Instructions to follow:
Should an entry contain an image, omit it and repeat the rest exactly.

Material provided:

........

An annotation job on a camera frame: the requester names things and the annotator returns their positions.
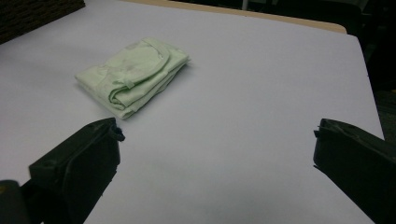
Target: table
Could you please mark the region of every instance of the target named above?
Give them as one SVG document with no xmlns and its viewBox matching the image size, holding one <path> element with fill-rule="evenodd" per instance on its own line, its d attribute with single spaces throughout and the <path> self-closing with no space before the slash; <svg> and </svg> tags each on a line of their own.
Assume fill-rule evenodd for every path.
<svg viewBox="0 0 396 224">
<path fill-rule="evenodd" d="M 174 2 L 174 1 L 169 1 L 169 0 L 124 0 L 124 1 L 146 4 L 146 5 L 153 5 L 153 6 L 161 6 L 161 7 L 173 7 L 173 8 L 182 8 L 182 9 L 189 9 L 189 10 L 232 14 L 232 15 L 267 19 L 267 20 L 272 20 L 272 21 L 285 21 L 285 22 L 289 22 L 289 23 L 315 27 L 315 28 L 319 28 L 319 29 L 323 29 L 323 30 L 334 31 L 334 32 L 342 33 L 342 34 L 347 33 L 347 30 L 344 26 L 335 24 L 335 23 L 325 22 L 325 21 L 311 21 L 311 20 L 305 20 L 305 19 L 299 19 L 299 18 L 277 16 L 277 15 L 245 11 L 245 10 L 238 10 L 238 9 L 232 9 L 232 8 L 203 6 L 203 5 L 189 4 L 189 3 L 184 3 L 184 2 Z"/>
<path fill-rule="evenodd" d="M 361 8 L 361 10 L 364 9 L 364 7 L 367 5 L 368 0 L 332 0 L 333 2 L 342 2 L 342 3 L 349 3 L 351 5 L 356 5 Z M 242 9 L 247 10 L 248 9 L 248 3 L 249 2 L 254 2 L 252 0 L 243 0 L 242 1 Z"/>
<path fill-rule="evenodd" d="M 127 120 L 86 223 L 372 223 L 313 167 L 322 118 L 383 137 L 354 36 L 137 3 L 87 7 L 0 46 L 0 178 L 112 117 L 74 80 L 145 36 L 191 61 Z"/>
</svg>

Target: towel fold
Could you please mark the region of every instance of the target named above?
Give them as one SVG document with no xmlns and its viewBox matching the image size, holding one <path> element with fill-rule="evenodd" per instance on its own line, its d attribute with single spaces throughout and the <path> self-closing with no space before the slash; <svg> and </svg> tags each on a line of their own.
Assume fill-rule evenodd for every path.
<svg viewBox="0 0 396 224">
<path fill-rule="evenodd" d="M 181 49 L 148 37 L 76 74 L 76 79 L 108 110 L 127 119 L 163 91 L 188 59 Z"/>
</svg>

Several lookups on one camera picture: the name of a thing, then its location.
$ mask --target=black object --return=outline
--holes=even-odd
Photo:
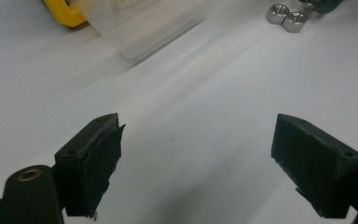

........

Answer for this exercise:
An annotation job on a camera frame: the requester names things and the annotator returns their positions.
Target: table
Could you please mark the region of every instance of the target named above?
Give them as one SVG document with no xmlns and its viewBox matching the image size, holding one <path> element with fill-rule="evenodd" per instance on its own line, its d attribute with single spaces throughout and the <path> self-closing with no space before the slash; <svg> and </svg> tags each on a line of their own.
Assume fill-rule evenodd for every path.
<svg viewBox="0 0 396 224">
<path fill-rule="evenodd" d="M 174 2 L 174 1 L 169 1 L 169 0 L 124 0 L 124 1 L 146 4 L 146 5 L 153 5 L 153 6 L 161 6 L 161 7 L 173 7 L 173 8 L 182 8 L 182 9 L 189 9 L 189 10 L 232 14 L 232 15 L 267 19 L 267 20 L 272 20 L 272 21 L 285 21 L 285 22 L 289 22 L 289 23 L 315 27 L 315 28 L 319 28 L 319 29 L 323 29 L 323 30 L 334 31 L 334 32 L 342 33 L 342 34 L 347 33 L 347 30 L 344 26 L 335 24 L 335 23 L 325 22 L 325 21 L 311 21 L 311 20 L 305 20 L 305 19 L 299 19 L 299 18 L 277 16 L 277 15 L 245 11 L 245 10 L 238 10 L 238 9 L 232 9 L 232 8 L 203 6 L 203 5 L 189 4 L 189 3 L 184 3 L 184 2 Z"/>
<path fill-rule="evenodd" d="M 361 8 L 361 10 L 364 9 L 364 7 L 367 5 L 368 0 L 332 0 L 333 2 L 342 2 L 342 3 L 349 3 L 351 5 L 356 5 Z M 242 9 L 247 10 L 248 9 L 248 3 L 249 2 L 254 2 L 252 0 L 243 0 L 242 1 Z"/>
<path fill-rule="evenodd" d="M 127 120 L 86 223 L 372 223 L 313 167 L 322 118 L 383 137 L 354 36 L 137 3 L 87 7 L 0 46 L 0 178 L 112 117 L 74 80 L 145 36 L 191 61 Z"/>
</svg>

Target: towel fold
Could you please mark the region of every instance of the target named above?
Give them as one SVG document with no xmlns and its viewBox matching the image size, holding one <path> element with fill-rule="evenodd" per instance on its own line, its d attribute with single spaces throughout and the <path> self-closing with no space before the slash; <svg> and </svg> tags each on a line of their own.
Assume fill-rule evenodd for every path.
<svg viewBox="0 0 396 224">
<path fill-rule="evenodd" d="M 181 49 L 148 37 L 76 74 L 76 79 L 108 110 L 127 119 L 163 91 L 188 59 Z"/>
</svg>

Several lookups on one camera picture: the name of a thing, then its location.
$ mask --target=black object --return=outline
--holes=even-odd
Photo:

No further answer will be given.